## ABOUT THIS EXERCISE
The listing below must be reproduced in full, exactly as written.

## GIVEN DATA
--------------------
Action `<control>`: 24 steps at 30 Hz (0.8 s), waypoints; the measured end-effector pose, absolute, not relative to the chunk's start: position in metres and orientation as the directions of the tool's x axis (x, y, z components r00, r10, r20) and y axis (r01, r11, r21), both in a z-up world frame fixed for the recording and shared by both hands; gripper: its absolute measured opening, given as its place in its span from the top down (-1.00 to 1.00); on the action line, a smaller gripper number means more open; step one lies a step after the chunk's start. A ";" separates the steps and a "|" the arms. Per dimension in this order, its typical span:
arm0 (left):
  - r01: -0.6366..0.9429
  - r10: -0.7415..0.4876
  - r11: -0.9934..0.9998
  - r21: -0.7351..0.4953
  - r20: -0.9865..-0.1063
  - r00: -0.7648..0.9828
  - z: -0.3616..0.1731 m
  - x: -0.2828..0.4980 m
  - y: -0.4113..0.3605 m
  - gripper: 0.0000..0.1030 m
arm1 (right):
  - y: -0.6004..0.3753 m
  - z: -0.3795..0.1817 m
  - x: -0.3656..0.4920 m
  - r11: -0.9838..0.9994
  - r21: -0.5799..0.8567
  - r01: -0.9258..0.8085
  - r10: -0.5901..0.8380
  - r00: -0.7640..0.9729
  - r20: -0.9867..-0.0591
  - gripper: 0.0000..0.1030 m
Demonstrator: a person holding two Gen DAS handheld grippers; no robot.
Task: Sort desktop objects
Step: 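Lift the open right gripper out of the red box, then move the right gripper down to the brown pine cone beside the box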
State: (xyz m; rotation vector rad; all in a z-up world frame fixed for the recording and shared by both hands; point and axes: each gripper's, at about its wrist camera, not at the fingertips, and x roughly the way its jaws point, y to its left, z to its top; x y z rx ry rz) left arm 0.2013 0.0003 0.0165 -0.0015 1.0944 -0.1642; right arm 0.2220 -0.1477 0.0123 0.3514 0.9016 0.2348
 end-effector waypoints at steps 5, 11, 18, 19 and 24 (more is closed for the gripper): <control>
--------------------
## EXPECTED ANSWER
Action `<control>`: 24 steps at 30 Hz (0.8 s), waypoints; the measured end-effector pose, absolute, not relative to the chunk's start: position in metres and orientation as the directions of the tool's x axis (x, y, z components r00, r10, r20) and y axis (r01, r11, r21), both in a z-up world frame fixed for the recording and shared by both hands; gripper: its absolute measured opening, given as its place in its span from the top down (-1.00 to 1.00); on the action line, a smaller gripper number means more open; step one lies a step after the chunk's start. A ";" separates the steps and a "|" the arms. Per dimension in this order, its typical span:
arm0 (left):
  - r01: -0.6366..0.9429
  - r10: -0.7415..0.4876
  - r11: -0.9934..0.9998
  - r21: -0.7351..0.4953
  - r20: -0.9865..-0.1063
  - r00: -0.7648..0.9828
  - z: -0.3616..0.1731 m
  - x: -0.2828..0.4980 m
  - y: -0.4113..0.3605 m
  - gripper: 0.0000..0.1030 m
arm1 (right):
  - y: -0.6004..0.3753 m
  - z: -0.3795..0.1817 m
  - x: -0.3656..0.4920 m
  - r11: -0.9838..0.9994
  - r21: -0.5799..0.8567
  - r01: -0.9258..0.8085
  - r10: -0.5901..0.8380
  - r00: -0.7640..0.9729
  - r20: -0.9867..-0.0591
  - gripper: 0.0000..0.1030 m
Demonstrator: a person holding two Gen DAS handheld grippers; no robot.
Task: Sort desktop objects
Step: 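Lift the open right gripper out of the red box, then move the right gripper down to the brown pine cone beside the box
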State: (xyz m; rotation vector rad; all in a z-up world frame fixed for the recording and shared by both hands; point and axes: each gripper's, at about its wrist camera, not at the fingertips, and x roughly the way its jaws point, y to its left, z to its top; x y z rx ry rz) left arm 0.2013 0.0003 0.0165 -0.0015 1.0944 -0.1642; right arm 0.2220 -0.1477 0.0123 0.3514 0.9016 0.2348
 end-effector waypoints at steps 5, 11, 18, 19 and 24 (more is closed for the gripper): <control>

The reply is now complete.